KGRA to Build 800 KW Waste Heat Recovery System at Weyerhaeuser Plant
Print this article | Send to Colleague
KGRA Energy, Lake Forest, Ill., USA, a waste heat recovery developer, this week signed a contract with Weyerhaeuser Co., Federal Way, Wash., for its subsidiary Ayden HTP Partners to design and construct an 800 KW waste heat recovery system at Weyerhaeuser's Greenville, N.C. lumber mill. The system, scheduled to come online in the summer of 2011, will recover waste heat from Weyerhaeuser's biomass-based thermal drying system to generate 4.5 million KWh of carbon dioxide-free electricity per year. KGRA's system will displace the equivalent of more than 9 million lb of carbon dioxide per year.

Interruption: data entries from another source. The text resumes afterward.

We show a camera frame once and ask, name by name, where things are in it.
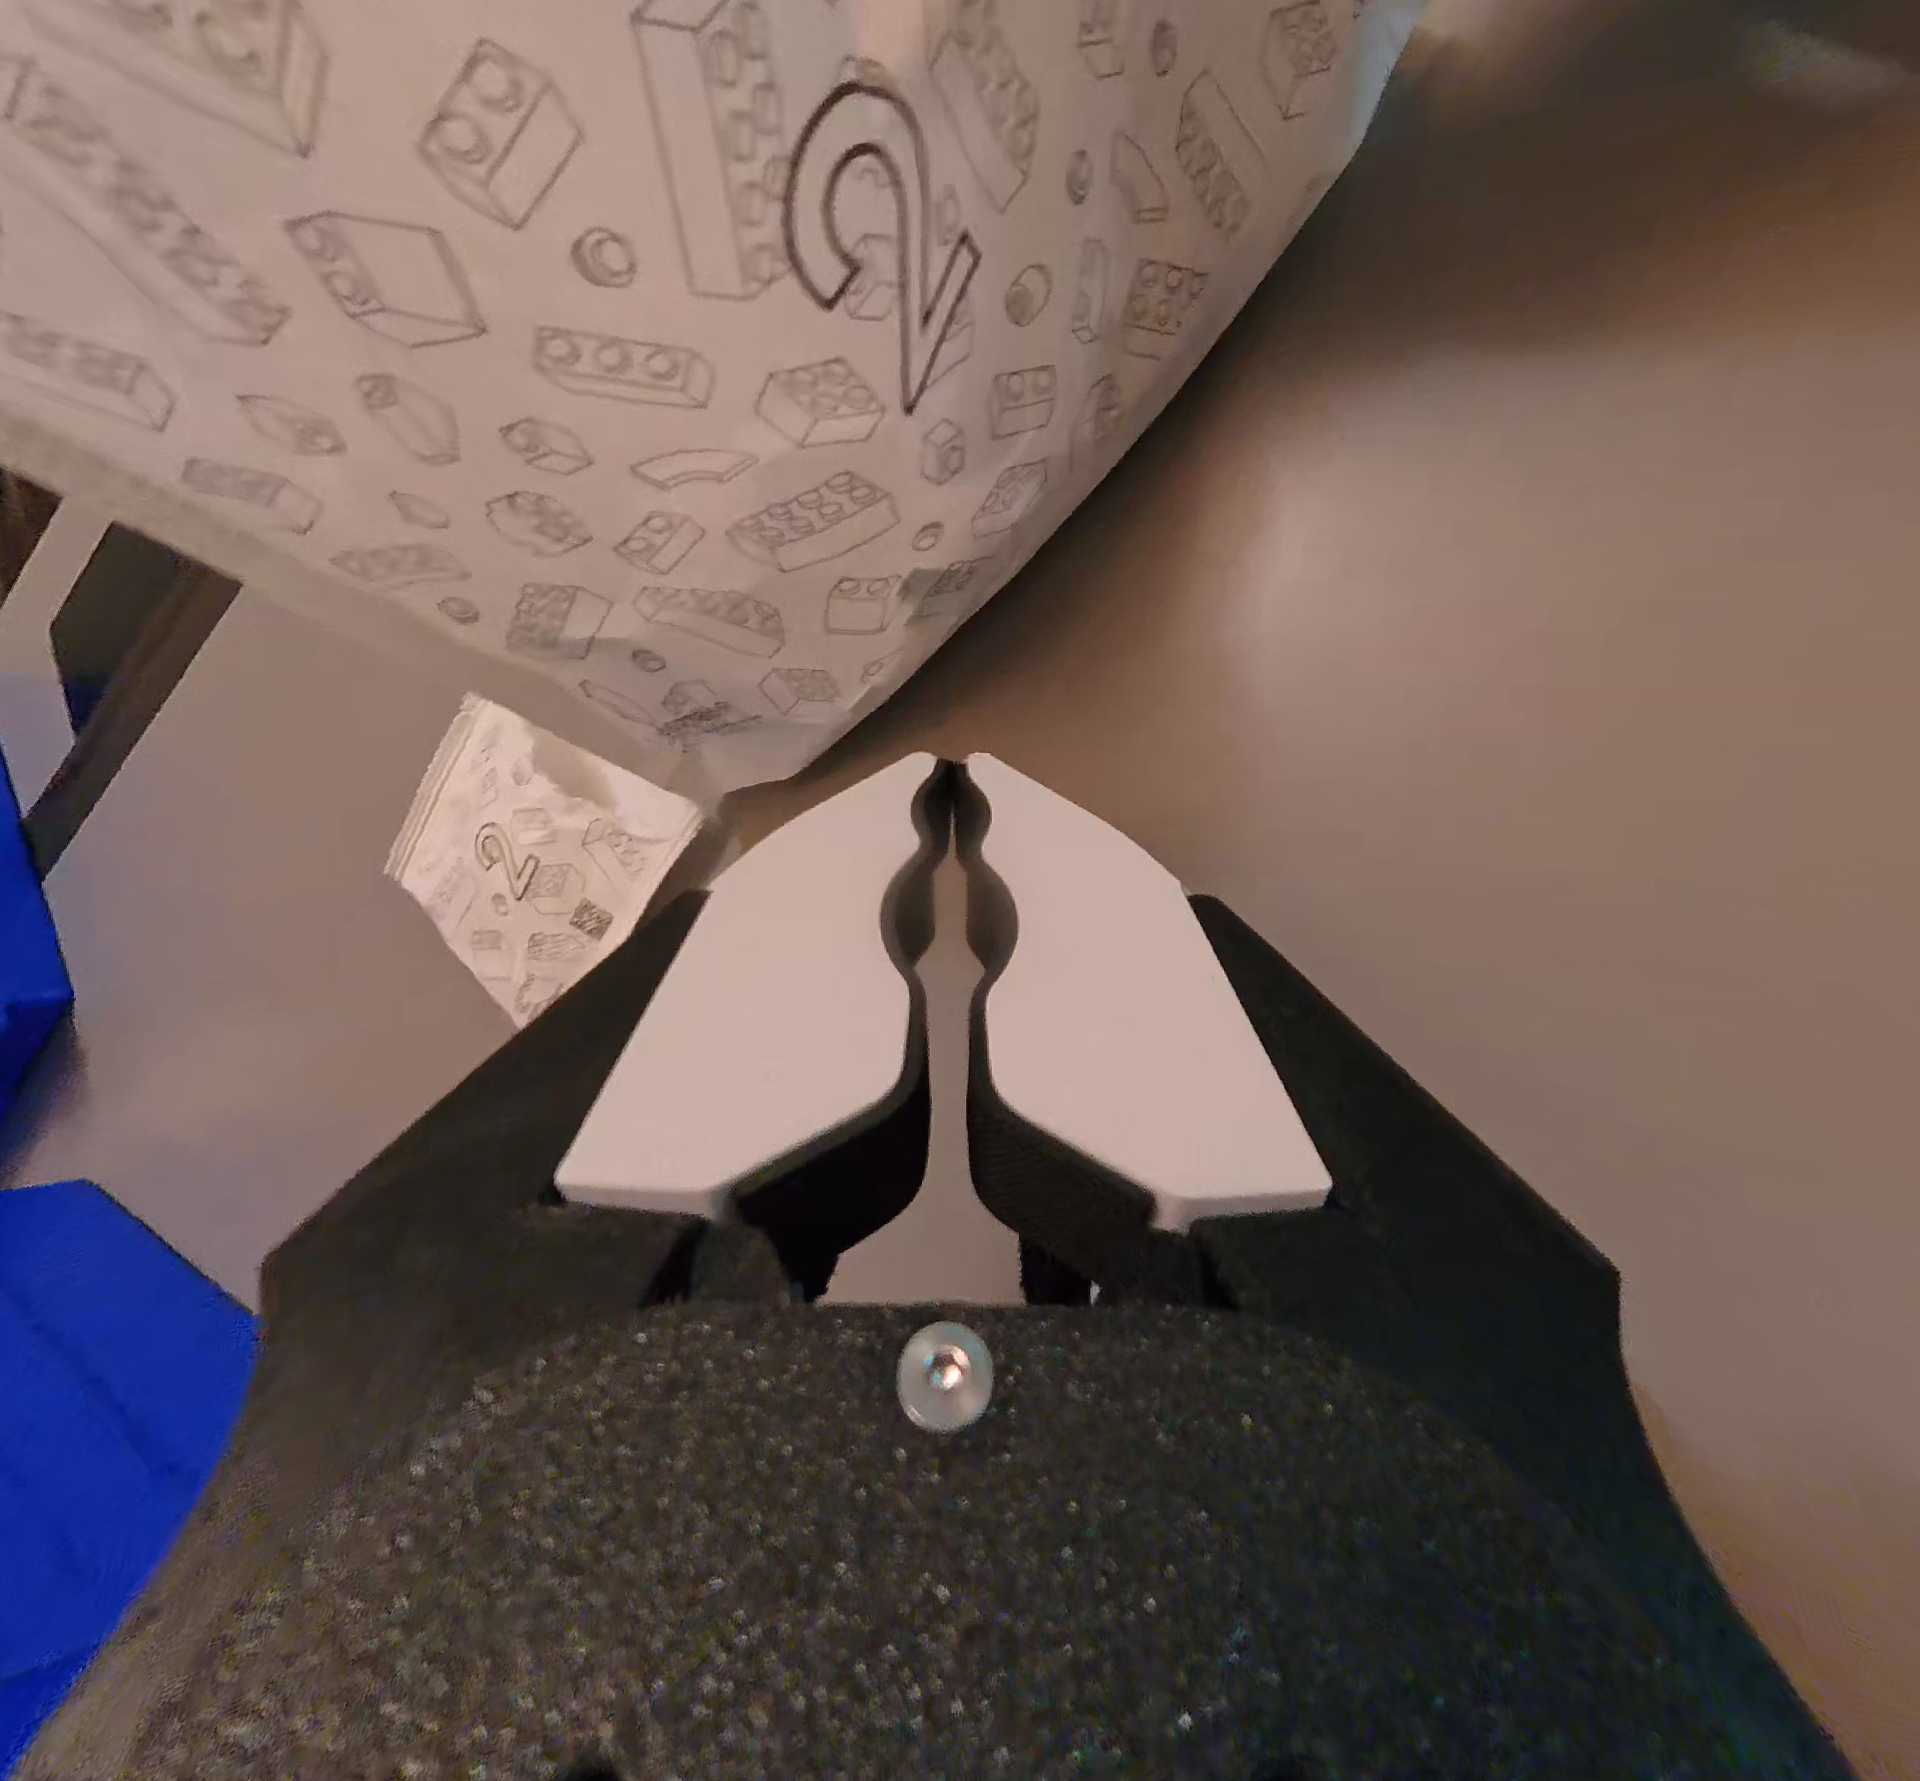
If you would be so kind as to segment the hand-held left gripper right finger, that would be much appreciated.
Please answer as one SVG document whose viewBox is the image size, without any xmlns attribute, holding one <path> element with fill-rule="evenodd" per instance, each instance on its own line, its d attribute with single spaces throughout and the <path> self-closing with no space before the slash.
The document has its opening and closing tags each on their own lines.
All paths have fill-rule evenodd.
<svg viewBox="0 0 1920 1781">
<path fill-rule="evenodd" d="M 959 781 L 974 1192 L 1044 1290 L 1208 1301 L 1199 1225 L 1315 1212 L 1332 1172 L 1187 887 L 992 754 Z"/>
</svg>

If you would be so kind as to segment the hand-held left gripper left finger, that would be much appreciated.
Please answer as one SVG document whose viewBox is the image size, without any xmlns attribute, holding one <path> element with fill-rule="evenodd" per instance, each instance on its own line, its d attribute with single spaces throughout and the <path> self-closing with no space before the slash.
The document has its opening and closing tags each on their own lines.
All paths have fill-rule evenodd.
<svg viewBox="0 0 1920 1781">
<path fill-rule="evenodd" d="M 926 1179 L 949 829 L 949 761 L 905 754 L 715 878 L 556 1169 L 563 1203 L 739 1223 L 821 1299 Z"/>
</svg>

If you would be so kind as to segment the small white printed paper bag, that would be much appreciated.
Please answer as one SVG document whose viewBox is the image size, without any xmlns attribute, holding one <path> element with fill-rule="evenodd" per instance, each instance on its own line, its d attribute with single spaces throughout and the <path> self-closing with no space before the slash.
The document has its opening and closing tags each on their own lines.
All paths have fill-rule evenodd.
<svg viewBox="0 0 1920 1781">
<path fill-rule="evenodd" d="M 637 927 L 701 829 L 683 795 L 463 696 L 385 878 L 522 1029 Z"/>
</svg>

KGRA Energy's system uses the organic Rankine cycle to recover waste heat from sources such as combustion engine exhausts, furnaces, boilers, and kilns. KGRA's systems are modular and scalable, providing the ability to produce power from smaller and lower-temperature heat sources previously deemed unsuitable for standard cogeneration. At the Weyerhaeuser lumber mill, heat will be recovered from a kiln where cut lumber enters the drying process. Installation of the project is expected to begin in June and the plant plans to be operational by the end of July 2011.